Reporting and API Testing
Two capabilities separate an automation engineer from a test executor: the ability to make test failures self-explanatory (so developers fix bugs instead of asking "what does this failure mean?"), and the ability to test APIs as thoroughly as UIs — because most modern applications are API-first.
Reporting That Saves Developer Time
Anti-Pattern: A single test dashboard that shows pass/fail counts. Developers see "47 tests failed" but cannot tell which failures matter, what caused them, or where to start investigating.
Pattern: Self-diagnosing failures with audience-specific reporting.
Self-Diagnosing Failures
Every test failure should include enough context to start debugging without re-running the test:
- Screenshots at the moment of failure (not just at the end)
- Video of the full test execution (enabled on retry or failure)
- Trace files that capture every action, network request, and DOM snapshot
- Network logs showing API calls and responses during the test
- Console output from the browser
Audience-Specific Reports
| Audience | What They Need | Format |
|---|---|---|
| Developers | "What did I break and where?" | PR comment with failed test + stack trace + screenshot |
| QA Engineers | "What is the overall health trend?" | Dashboard with flaky rates, failure categories, duration trends |
| Product Managers | "Is this release ready?" | Go/no-go summary with risk areas highlighted |
| Leadership | "Is quality improving?" | Trend charts: escaped defects, incident rate, deployment frequency |
API Testing Beyond Status 200
Anti-Pattern: API tests that only check
expect(response.status).toBe(200). The endpoint returns 200 with completely wrong data — and the test passes.

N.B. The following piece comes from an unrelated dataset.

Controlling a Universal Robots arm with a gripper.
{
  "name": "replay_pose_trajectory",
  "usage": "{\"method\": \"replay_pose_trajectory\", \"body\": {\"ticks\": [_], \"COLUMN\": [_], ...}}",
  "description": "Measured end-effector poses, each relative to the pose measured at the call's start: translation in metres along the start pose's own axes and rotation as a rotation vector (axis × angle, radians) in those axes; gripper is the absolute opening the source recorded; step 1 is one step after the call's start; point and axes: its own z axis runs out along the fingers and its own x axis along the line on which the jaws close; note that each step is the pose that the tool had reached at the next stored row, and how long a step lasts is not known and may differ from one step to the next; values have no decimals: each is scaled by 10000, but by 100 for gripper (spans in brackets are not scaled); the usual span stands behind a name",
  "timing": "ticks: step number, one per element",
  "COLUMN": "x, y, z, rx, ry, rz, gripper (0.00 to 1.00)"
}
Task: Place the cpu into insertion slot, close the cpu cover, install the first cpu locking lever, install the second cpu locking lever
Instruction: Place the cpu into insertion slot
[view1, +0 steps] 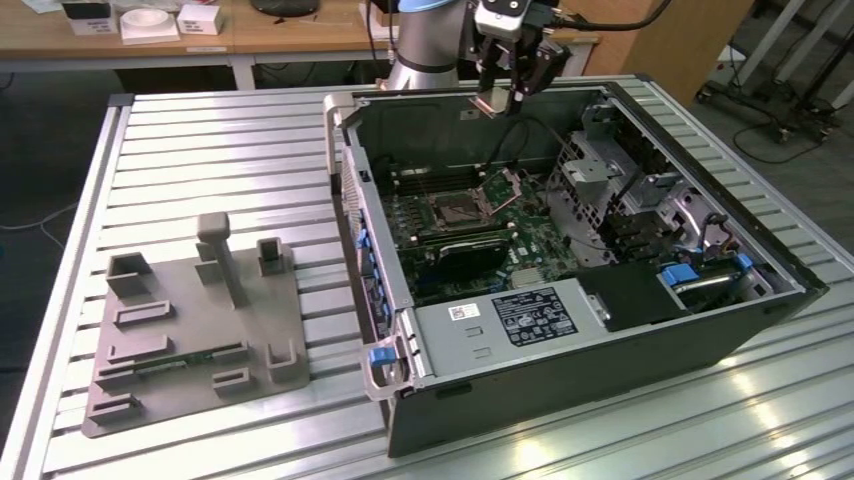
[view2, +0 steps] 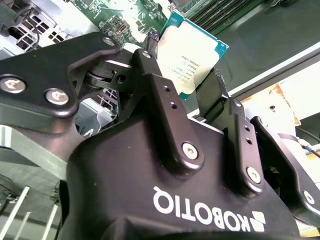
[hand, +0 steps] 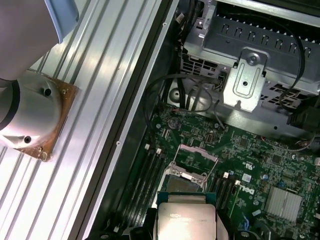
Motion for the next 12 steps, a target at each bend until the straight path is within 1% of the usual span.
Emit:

Pattern: Multi-layer API validation — status codes, response structure, data correctness, error handling, security boundaries.
What to Test in an API
Contract validation — Does the response match the agreed schema? Are required fields present? Are field types correct? Contract testing (with tools like Pact) catches breaking changes between services before they reach production.
Negative testing — What happens with invalid input, missing required fields, wrong data types, excessively large payloads? Does the API return appropriate error codes and helpful (but not leaky) error messages?
Auth and authorization boundaries — Can a regular user access admin endpoints? Can User A access User B's data? Do expired tokens return 401, not 500?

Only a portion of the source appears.